Mediocrity: Threat or Menace?

I got really honked off at someone today over Usenet, and it got me to thinking. What the hell is so wrong with being mediocre at something you enjoy?

I was asking about paintball gear, and another fellow claimed that the thing I was looking for was unecessary. I countered that it helped me overcome some flaws in my game, and before long he was suggesting that if my game sucked so bad, I should find another sport. And boy, did that steam me.

If people are depending on you to do something well, then yes, do it well or get the hell out. I don't have a lot of sympathy for crappy doctors or airline pilots. But we're talking about hobbies here. If there's a competency cap for paintball, should we also require people to hit 80 by 45 or get the hell off the golf course?

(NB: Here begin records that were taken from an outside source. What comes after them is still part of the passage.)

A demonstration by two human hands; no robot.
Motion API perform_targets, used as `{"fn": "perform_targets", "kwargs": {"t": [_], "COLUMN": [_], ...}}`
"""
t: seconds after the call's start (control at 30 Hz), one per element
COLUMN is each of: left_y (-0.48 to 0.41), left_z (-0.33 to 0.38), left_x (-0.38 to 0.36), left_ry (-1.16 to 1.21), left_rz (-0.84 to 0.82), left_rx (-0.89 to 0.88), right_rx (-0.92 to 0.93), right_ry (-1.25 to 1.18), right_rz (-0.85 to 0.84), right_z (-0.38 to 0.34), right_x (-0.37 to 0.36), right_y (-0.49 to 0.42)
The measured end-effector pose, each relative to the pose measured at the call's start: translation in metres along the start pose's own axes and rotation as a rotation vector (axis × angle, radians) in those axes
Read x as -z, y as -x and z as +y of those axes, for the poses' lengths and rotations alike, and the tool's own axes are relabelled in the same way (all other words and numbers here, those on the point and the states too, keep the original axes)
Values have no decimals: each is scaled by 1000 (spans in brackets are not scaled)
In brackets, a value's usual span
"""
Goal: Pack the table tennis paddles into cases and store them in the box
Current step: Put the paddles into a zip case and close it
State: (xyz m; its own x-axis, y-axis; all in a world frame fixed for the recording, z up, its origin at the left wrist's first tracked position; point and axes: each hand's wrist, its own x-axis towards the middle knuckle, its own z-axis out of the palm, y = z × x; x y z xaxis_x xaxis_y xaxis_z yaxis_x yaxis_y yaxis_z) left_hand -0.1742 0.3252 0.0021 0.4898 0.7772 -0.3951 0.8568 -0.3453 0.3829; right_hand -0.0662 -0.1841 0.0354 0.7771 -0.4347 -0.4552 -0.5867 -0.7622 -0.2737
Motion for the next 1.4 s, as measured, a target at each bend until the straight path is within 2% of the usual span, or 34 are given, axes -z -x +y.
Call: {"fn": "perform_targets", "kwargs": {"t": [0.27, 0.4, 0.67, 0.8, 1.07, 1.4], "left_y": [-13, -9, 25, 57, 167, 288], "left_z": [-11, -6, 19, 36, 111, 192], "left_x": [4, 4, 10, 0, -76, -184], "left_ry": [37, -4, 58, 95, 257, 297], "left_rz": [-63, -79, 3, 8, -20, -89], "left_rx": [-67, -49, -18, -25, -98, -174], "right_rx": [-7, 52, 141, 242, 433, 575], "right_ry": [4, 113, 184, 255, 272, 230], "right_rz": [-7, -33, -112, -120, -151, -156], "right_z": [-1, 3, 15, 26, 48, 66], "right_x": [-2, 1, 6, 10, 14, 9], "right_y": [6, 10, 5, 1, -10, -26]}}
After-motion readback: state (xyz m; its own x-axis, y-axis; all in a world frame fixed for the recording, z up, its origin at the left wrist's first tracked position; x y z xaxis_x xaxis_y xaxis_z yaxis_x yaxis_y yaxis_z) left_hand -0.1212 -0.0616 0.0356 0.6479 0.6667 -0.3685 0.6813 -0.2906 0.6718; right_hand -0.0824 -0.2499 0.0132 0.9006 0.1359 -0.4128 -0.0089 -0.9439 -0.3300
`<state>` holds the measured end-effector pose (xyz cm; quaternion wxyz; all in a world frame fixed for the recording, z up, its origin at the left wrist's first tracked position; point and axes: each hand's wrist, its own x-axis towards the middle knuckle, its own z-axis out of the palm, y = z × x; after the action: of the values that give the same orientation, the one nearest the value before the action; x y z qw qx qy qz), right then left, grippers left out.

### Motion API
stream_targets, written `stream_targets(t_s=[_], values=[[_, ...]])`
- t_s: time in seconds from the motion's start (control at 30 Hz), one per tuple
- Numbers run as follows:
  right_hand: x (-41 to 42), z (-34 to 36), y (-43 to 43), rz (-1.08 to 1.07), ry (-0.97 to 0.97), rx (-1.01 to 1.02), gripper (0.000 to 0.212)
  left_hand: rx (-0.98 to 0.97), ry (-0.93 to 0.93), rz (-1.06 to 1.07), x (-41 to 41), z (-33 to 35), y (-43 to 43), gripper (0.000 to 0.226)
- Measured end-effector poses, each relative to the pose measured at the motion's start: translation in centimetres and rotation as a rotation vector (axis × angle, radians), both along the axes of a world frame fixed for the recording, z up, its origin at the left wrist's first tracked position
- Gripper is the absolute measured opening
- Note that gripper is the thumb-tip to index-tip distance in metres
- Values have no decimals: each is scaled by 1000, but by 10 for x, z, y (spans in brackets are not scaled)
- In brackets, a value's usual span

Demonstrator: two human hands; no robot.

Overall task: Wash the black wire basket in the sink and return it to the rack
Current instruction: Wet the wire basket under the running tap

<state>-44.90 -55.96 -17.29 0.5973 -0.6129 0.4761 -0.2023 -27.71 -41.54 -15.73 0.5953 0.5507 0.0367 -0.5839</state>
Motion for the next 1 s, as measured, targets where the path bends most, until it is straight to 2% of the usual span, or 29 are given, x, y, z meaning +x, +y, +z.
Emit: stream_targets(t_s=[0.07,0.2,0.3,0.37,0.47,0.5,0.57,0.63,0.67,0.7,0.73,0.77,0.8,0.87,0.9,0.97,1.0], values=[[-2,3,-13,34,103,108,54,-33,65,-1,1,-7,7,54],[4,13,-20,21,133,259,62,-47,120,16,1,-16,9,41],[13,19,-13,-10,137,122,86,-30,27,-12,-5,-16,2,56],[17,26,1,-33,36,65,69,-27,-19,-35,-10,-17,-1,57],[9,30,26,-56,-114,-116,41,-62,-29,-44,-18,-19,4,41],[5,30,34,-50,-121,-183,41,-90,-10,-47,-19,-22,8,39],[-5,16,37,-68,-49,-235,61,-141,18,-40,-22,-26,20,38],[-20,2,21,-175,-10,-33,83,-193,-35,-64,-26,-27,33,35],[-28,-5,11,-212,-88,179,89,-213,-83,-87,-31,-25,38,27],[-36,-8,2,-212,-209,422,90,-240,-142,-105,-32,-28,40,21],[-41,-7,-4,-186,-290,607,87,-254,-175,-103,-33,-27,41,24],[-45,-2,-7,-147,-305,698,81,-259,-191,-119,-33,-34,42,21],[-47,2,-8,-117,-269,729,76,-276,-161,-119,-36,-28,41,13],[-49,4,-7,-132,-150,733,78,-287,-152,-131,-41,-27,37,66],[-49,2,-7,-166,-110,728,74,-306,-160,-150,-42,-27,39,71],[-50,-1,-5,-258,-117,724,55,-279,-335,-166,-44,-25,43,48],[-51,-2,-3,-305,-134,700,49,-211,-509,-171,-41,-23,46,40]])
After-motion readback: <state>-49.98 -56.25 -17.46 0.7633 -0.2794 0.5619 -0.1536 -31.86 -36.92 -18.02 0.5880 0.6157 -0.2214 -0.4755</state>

It pisses me off because this sort of thinking would basically target my lifestyle. I'm only really good at one thing, and that's the thing I do for a living. At most of my hobbies I'm somewhere in the middle. So I feel like this wanker is basically telling me to drop my life and go back to bed, and I'm getting pissy about it.

The pissiness has been with me the whole day, with unpleasant consequences. Julie said a couple of things tonight that, coupled with my bad mood, had me sitting on my couch for a while wondering if our relationship could ever really work. I only kicked it by focusing hard on the fact that I was taking them out of context and dropping them right in the middle of my bad day. I'm sure I'll feel better after I talk to her tomorrow.

Still, anyone who pages me tonight is gonna get grumped at.